I – A aplicação do princípio da insignificância implica no exame, caso a caso, não só do valor inerente ao objeto furtado, mas também da condição sócio-econômica da vítima e da necessidade objetiva que ela tem daquele item específico, com o objetivo de ser avaliado o bem furtado como de pequeno valor ou insignificante.
II – Não padece de ilegalidade o acórdão que entendeu não ser o caso da aplicação do princípio da insignificância, se evidenciado que a quantia que se tentou furtar – correspondente a mais de meio dia de trabalho da vítima – não pode ser considerada desprezível.
III – Recurso conhecido e desprovido." (REsp nº 502.734 – MG [2002/0176004-0] – Rel. Min. Gilson Dipp – Julgado em 16/10/2003 – Publicado no DJ em 24/11/2003, pág. 355 – 5ª Turma)
Como se vê, o Ministério Público estava e está – pois recorreu da decisão ao STJ – exercendo o seu papel, na defesa da ordem jurídica e, em última instância, da vítima, que restou totalmente desprotegida pela decisão.
Lamentavelmente, o acórdão preocupou-se mais em tecer críticas infundadas ao Ministério Público, deixando de fazer justiça para com o ofendido".
(ass). Antonio Carlos de Avelar Bastos,Procurador-Geral da Justiça, em exercício".
Não tecerei maiores comentários sobre o cerne da discussão. Deixarei, porém, as seguintes impressões:
1. Consultando a jurisprudência do Superior Tribunal de Justiça, é provável que o Ministério Público gaúcho tivesse sucesso naquela corte: o princípio da insignificância não está sendo aplicado somente com base no valor do objeto do crime, mas também em outras variáveis, como as condições econômicas da vítima. Tentei, mas não encontrei informações sobre se o recurso desse caso, junto ao STJ, já foi julgado e, se sim, qual teria sido a solução.
2. Entretanto, para alívio meu, no Supremo Tribunal Federal o entendimento se altera (infelizmente, a decisão não é do Pleno). O pensamento da máxima instância judiciária no Brasil é o seguinte:
Para a incidência do princípio da insignificância só se consideram aspectos objetivos, referentes à infração praticada, assim a mínima ofensividade da conduta do agente; a ausência de periculosidade social da ação; o reduzido grau de reprovabilidade do comportamento; a inexpressividade da lesão jurídica causada (HC 84.412, 2ª T., Celso de Mello, DJ 19.11.04). A caracterização da infração penal como insignificante não abarca considerações de ordem subjetiva: ou o ato apontado como delituoso é insignificante, ou não é. E sendo, torna-se atípico, impondo-se o trancamento da ação penal por falta de justa causa (HC 77.003, 2ª T., Marco Aurélio, RTJ 178/310).

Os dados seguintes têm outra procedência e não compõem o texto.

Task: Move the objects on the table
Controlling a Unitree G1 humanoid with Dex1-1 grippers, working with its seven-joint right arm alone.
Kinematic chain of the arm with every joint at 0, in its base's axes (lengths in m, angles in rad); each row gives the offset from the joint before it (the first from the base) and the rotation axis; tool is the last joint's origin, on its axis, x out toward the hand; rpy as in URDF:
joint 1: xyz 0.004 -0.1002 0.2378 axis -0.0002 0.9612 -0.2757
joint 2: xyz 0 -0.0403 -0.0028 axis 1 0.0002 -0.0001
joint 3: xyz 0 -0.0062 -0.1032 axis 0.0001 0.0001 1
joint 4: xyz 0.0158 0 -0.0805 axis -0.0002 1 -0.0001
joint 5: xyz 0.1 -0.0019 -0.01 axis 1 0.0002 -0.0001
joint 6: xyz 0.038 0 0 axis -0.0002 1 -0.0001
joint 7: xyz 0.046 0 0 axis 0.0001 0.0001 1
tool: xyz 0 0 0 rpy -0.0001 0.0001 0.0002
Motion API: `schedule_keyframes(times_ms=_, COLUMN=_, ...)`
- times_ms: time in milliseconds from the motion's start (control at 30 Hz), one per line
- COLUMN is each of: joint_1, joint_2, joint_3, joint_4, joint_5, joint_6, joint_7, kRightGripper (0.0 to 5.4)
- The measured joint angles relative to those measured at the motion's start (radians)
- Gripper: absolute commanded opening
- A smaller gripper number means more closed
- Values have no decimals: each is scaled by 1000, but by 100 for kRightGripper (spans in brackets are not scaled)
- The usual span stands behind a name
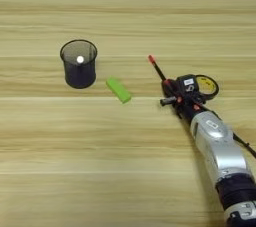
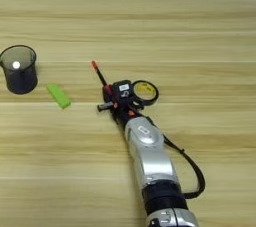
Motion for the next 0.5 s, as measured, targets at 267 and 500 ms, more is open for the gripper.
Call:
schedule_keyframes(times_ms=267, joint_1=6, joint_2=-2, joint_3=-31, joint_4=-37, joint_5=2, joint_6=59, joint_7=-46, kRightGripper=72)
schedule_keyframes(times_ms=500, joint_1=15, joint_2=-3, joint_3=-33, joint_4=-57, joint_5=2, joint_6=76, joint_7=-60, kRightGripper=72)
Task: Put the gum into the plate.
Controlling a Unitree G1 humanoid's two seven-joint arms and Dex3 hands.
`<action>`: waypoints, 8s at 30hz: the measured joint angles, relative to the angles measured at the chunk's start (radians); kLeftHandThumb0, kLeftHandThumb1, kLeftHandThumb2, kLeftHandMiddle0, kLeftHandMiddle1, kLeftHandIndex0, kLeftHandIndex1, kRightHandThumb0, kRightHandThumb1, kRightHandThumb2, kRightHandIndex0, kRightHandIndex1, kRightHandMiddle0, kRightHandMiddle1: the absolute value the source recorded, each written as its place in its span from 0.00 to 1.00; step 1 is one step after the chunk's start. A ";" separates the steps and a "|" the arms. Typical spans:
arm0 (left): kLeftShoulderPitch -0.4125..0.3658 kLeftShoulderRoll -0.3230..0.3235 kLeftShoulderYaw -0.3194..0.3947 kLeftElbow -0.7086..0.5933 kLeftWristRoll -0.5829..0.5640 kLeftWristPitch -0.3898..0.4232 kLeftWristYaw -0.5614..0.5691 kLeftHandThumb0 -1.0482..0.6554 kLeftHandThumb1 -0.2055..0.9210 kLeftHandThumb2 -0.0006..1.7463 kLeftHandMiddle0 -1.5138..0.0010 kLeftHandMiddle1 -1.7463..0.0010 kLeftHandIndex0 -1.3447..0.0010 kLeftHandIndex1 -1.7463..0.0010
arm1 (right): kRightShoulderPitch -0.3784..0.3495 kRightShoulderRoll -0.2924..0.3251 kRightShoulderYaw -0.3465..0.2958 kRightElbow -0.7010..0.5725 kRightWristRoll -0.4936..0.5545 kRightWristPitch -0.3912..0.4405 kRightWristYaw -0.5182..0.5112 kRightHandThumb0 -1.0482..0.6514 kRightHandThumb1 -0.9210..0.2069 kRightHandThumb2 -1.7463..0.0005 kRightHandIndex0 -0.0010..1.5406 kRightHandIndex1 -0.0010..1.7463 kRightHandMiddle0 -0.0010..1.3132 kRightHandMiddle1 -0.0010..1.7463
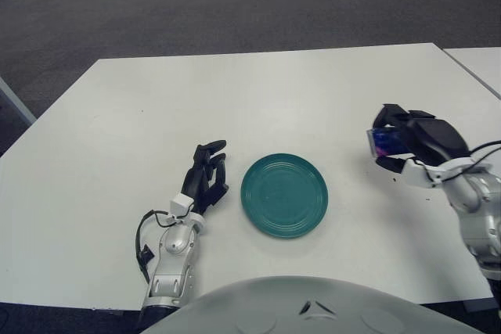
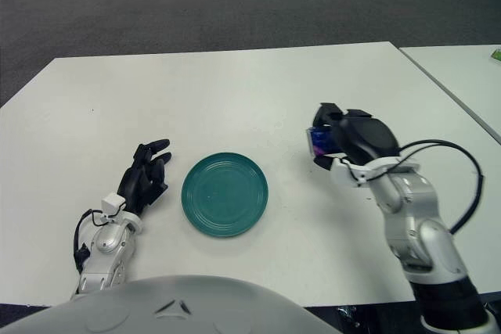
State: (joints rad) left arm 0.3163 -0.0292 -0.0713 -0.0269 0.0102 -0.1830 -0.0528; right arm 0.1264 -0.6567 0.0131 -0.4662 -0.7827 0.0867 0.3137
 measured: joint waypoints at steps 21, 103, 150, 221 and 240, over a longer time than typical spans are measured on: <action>0.000 -0.029 0.003 0.041 -0.031 -0.055 -0.001 0.09 1.00 0.47 0.94 0.46 1.00 0.45 | -0.143 0.171 0.298 0.124 -0.122 -0.110 -0.070 0.39 0.24 0.50 0.28 0.45 0.28 0.99; -0.058 -0.085 0.021 0.232 -0.202 -0.221 -0.066 0.09 1.00 0.57 0.87 0.62 1.00 0.42 | -0.081 0.294 0.470 0.086 -0.262 -0.147 0.074 0.00 0.00 0.54 0.10 0.05 0.00 0.21; -0.058 -0.084 0.039 0.235 -0.192 -0.229 -0.100 0.04 1.00 0.54 0.85 0.57 0.94 0.29 | 0.081 0.618 0.030 0.207 0.508 -0.016 -0.270 0.14 0.00 0.61 0.32 0.10 0.00 0.51; 0.098 -0.072 0.042 0.051 -0.132 -0.077 -0.057 0.09 1.00 0.56 0.85 0.60 0.99 0.33 | 0.164 0.666 -0.062 0.494 0.685 -0.298 -0.437 0.20 0.00 0.60 0.27 0.29 0.00 0.58; 0.108 -0.075 0.035 0.033 -0.121 -0.071 -0.045 0.09 1.00 0.56 0.85 0.63 1.00 0.35 | 0.166 0.664 -0.062 0.498 0.685 -0.306 -0.438 0.22 0.00 0.60 0.27 0.28 0.00 0.58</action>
State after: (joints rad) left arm 0.4245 -0.1041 -0.0359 0.0062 -0.1111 -0.2540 -0.0977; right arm 0.2920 0.0068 -0.0486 0.0314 -0.0972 -0.2193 -0.1240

(Acórdão proferido pela 1ª Turma no RE-QO 514530/RS - Relator: Min. Sepúlveda Pertence. Julgamento: 6.2.2007)
3. Os "vastos antecedentes criminais" que os réus teriam, segundo o MP, podem ser uma falácia, eis que mentes menos sábias continuam a insistir no erro todo santo dia. Por antecedentes criminais somente podemos aceitar as condenações penais transitadas em julgado, fora dos casos de reincidência. Esse é o único entendimento condizente com os princípios reitores do Direito Penal e já foi acolhido pelo Supremo Tribunal Federal.
2 comentários:
Yúdice, quer dizer, então, que antecedentes criminais, somente tem a ver com condenação criminal transitada em julgado? Se um réu estiver respondendo a vàrios processos penais, ainda em tramitação, ele é considerado de ficha limpa? Aqui, nós fornecemos duas certidões: uma de antecedentes (que mostra que o réu responde à processos em tramitação)e outra de primariedade (para saber se o mesmo foi condenado com sentença transitada em julgado. Esse procedimento é correto? Ou deveriamos forncecer apeans uma certidão de "primariedade"?
Márcio, responderei a dúvida em um novo post.